著者
深澤 透 堤 崇史 東海林 茂 荏原 紘 丸山 武紀 新谷 〓
出版者
Japan Oil Chemists' Society
雑誌
日本油化学会誌 (ISSN:13418327)
巻号頁・発行日
vol.48, no.3, pp.247-251,261, 1999-03-20 (Released:2009-11-10)
参考文献数
11
被引用文献数
4 18

5種類の有機リン系農薬 (ジクロルボス, パラチオンメチル, マラチオン, クロルピリホス及びクロルフェンビンホス) を大豆油に添加し, 脱ガム, 脱酸, 脱色及び脱臭工程を行った後の精製油中の農薬残留量を測定した。

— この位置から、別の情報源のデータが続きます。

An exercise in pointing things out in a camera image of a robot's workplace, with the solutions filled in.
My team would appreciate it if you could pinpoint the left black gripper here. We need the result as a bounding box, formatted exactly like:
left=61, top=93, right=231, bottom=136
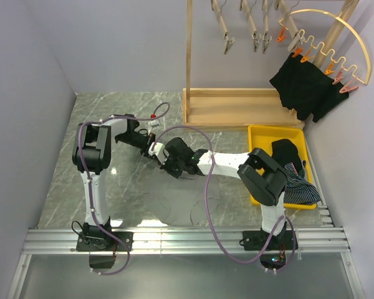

得られた結果は次のとおりである。 (1) 脱ガム処理では原油中の各リン系農薬はわずかに減少した。 (2) 脱酸処理では脱ガム油中のジクロルボスは明らかに減少したが, 他の農薬は約80%以上残存した。 (3) 脱色処理では吸着剤による脱酸油中のジクロルボス及びクロルフェンビンホスの減少率はそれぞれ約70%及び60%であった。一方マラチオン及びクロルピリホスの減少率はそれぞれ約30%及び5%であった。パラチオンメチルは活性炭を含む吸着剤を用いると極端に減少した。 (4) 260℃の脱臭処理により全農薬が完全に除去された。 (5) 原油中のリン系農薬 (ジクロルボス, パラチオンメチル, マラチオン, クロルピリホス及びクロルフェンビンホス) は一般の精製処理により完全に除去されることを確認した。